Politics: Ideas in Profile
By David Runciman
Review by Frankie (PPE)
An accessible and enjoyable introduction to politics and political philosophy.
I stumbled upon Politics quite by chance and it was one of the first books I read before I applied because it brought together my enjoyment of history at school with my interest in politics, which I had not previously studied. Runciman opens with juxtaposing descriptions of past and present situations observed in Denmark and Syria demonstrating that politics explains their different paths.
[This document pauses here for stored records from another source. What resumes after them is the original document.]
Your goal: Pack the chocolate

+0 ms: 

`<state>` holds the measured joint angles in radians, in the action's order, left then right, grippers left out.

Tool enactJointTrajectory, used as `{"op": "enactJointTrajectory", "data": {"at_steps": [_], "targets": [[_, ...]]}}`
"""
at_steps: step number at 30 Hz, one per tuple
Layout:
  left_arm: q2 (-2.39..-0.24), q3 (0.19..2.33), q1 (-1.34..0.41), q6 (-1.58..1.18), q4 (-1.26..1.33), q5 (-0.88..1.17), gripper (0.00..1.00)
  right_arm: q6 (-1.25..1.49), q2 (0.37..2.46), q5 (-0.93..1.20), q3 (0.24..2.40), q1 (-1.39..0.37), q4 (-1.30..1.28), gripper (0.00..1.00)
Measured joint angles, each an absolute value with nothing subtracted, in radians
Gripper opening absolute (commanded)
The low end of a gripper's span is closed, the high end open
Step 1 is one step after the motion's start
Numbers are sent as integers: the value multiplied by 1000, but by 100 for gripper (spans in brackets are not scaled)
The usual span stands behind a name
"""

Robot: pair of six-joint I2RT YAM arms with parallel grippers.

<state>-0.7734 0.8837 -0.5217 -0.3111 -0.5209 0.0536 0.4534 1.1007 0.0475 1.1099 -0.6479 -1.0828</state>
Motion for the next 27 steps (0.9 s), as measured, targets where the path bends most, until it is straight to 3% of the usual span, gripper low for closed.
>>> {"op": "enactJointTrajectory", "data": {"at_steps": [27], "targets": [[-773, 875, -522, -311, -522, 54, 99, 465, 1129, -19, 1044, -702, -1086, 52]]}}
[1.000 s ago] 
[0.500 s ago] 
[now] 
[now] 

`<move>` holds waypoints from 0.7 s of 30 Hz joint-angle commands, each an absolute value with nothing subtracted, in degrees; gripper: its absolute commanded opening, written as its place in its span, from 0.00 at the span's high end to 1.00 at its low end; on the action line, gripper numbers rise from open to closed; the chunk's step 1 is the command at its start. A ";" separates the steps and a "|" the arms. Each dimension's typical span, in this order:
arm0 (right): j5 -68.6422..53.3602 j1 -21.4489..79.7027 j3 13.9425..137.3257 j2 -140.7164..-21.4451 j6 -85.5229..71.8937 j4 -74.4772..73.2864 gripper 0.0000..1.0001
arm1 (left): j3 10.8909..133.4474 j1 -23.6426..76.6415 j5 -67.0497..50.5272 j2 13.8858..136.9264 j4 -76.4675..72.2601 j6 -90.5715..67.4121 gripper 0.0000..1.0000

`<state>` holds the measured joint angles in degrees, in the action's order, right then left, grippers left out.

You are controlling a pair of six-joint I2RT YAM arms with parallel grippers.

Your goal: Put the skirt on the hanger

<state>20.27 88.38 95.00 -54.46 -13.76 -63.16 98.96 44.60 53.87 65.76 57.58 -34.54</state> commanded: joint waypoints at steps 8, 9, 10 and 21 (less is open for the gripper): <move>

He then divides the book into three key parts – explaining what politics is at its best and worst, why it still matters even in the age of Google and what its limits are (in the face of massive global inequality). The scope of the book turned out to be larger than I first realised. It covers a broad range of key issues from the gap between rich and poor to the impact of social media, via political philosophers such as Machiavelli, Hobbes and Weber. His transition between these appears seamless to the reader and he manages to make even the more complex political theories seem easy to understand. Meanwhile in the epilogue he discusses the future of democracy in light of the history of political societies, while also introducing the reader to arguments concerning the concept of a world government. Runciman introduces all of these concepts in a way that is not overly-academic and gives the reader an insight into them so that he leaves you wanting to learn more.
The book acted as a starting point for me that led to my discovering other books on my subjects. I looked into Peter Singer’s philosophy after reading the section devoted to his drowning child problem and, from the suggested readings listed at the end of “Politics”, happened upon Ha-Joon Chang’s 23 Things they don’t tell you about Capitalism. What’s more, there has even been an essay during my time at Oxford where I’ve ended up quoting a particular section of this book which focuses on the ideas of Benjamin Constant and the parallels drawn with disenfranchisement in contemporary political systems.
David Runciman is the Head of the Department of Politics and International Relations at the University of Cambridge and this book is the first in a series called “Ideas in Profile” in which leading political scientists ask the big questions about politics: what is it, why we do we need it and where is it heading? At around 150 pages and with his clear writing style, it’s a really concise and accessible introduction to the subject of politics and other connected subjects. I would recommend this book to anyone considering PPE, Economics, History and Politics or who is just keen to improve their understanding the contemporary world.